● Directions for this task: Would you give again, exactly, the lines running from the line with "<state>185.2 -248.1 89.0" to the end of the data below, both included?

● Information supplied:
☆ ☆ ☆ ☆

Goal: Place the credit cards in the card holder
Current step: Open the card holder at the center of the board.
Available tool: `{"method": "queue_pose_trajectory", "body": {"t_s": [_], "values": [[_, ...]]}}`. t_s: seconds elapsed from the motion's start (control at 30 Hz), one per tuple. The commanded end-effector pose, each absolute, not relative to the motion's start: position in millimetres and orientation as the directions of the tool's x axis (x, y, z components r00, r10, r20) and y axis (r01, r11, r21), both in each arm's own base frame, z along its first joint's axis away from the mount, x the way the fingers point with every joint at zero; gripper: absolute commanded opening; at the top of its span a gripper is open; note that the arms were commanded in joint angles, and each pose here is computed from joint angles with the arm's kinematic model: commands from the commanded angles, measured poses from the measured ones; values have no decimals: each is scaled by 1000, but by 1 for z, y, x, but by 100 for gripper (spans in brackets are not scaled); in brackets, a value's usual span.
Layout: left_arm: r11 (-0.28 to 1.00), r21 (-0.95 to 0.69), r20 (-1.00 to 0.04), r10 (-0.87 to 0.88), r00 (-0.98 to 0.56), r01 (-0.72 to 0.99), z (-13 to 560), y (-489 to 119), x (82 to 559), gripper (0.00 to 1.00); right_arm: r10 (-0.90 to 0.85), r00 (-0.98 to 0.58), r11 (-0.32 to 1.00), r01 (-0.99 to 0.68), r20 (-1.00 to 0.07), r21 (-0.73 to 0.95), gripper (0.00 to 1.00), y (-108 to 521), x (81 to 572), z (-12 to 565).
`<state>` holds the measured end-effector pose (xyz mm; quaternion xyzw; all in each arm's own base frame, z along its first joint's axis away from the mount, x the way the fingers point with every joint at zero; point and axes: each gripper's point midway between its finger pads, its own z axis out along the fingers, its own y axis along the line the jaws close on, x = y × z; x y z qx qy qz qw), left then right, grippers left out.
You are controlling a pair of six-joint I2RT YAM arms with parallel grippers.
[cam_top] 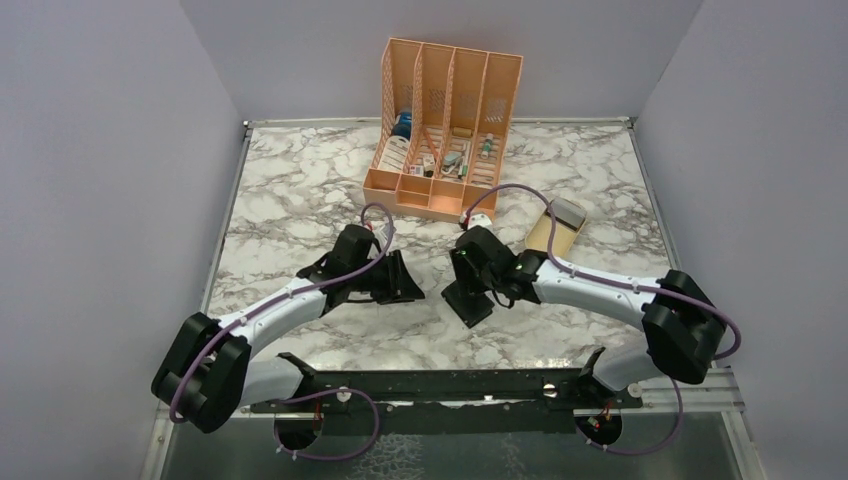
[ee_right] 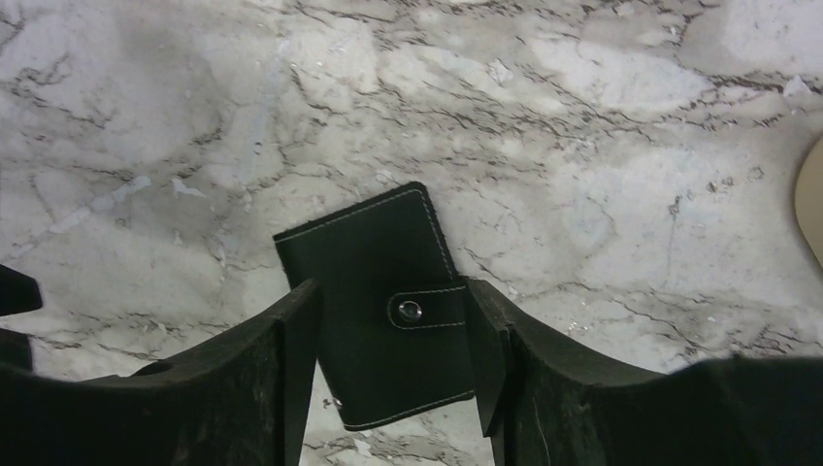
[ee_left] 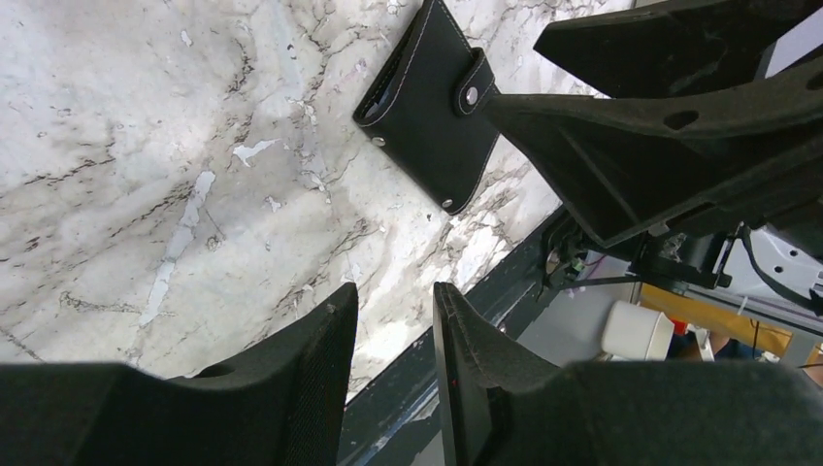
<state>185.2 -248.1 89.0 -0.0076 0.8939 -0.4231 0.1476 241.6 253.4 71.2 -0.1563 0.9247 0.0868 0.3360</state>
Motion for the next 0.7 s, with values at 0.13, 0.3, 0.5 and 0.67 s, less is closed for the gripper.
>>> {"method": "queue_pose_trajectory", "body": {"t_s": [0.13, 0.3, 0.5, 0.67], "values": [[696, -693, -369, -118, -922, 188, 102, -245, 211, 38, -191, -790, 918, -354, -583, 179, 62, 245, 222, 55], [713, -677, -375, -120, -919, 183, 105, -235, 224, 38, -190, -816, 915, -349, -546, 202, 64, 243, 211, 40], [723, -666, -383, -121, -916, 182, 109, -221, 232, 38, -201, -827, 861, -405, -525, 308, 64, 260, 196, 39], [665, -726, -326, -111, -939, 174, 102, -229, 220, 39, -146, -841, 764, -431, -521, 480, 60, 291, 186, 54]]}}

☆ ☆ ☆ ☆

● Solution to this exercise:
<state>185.2 -248.1 89.0 -0.0076 0.8939 -0.4231 0.1476 241.6 253.4 71.2 -0.1563 0.9247 0.0868 0.3360</state>
Motion for the next 0.7 s, with values at 0.13, 0.3, 0.5 and 0.67 s, less is closed for the gripper.
>>> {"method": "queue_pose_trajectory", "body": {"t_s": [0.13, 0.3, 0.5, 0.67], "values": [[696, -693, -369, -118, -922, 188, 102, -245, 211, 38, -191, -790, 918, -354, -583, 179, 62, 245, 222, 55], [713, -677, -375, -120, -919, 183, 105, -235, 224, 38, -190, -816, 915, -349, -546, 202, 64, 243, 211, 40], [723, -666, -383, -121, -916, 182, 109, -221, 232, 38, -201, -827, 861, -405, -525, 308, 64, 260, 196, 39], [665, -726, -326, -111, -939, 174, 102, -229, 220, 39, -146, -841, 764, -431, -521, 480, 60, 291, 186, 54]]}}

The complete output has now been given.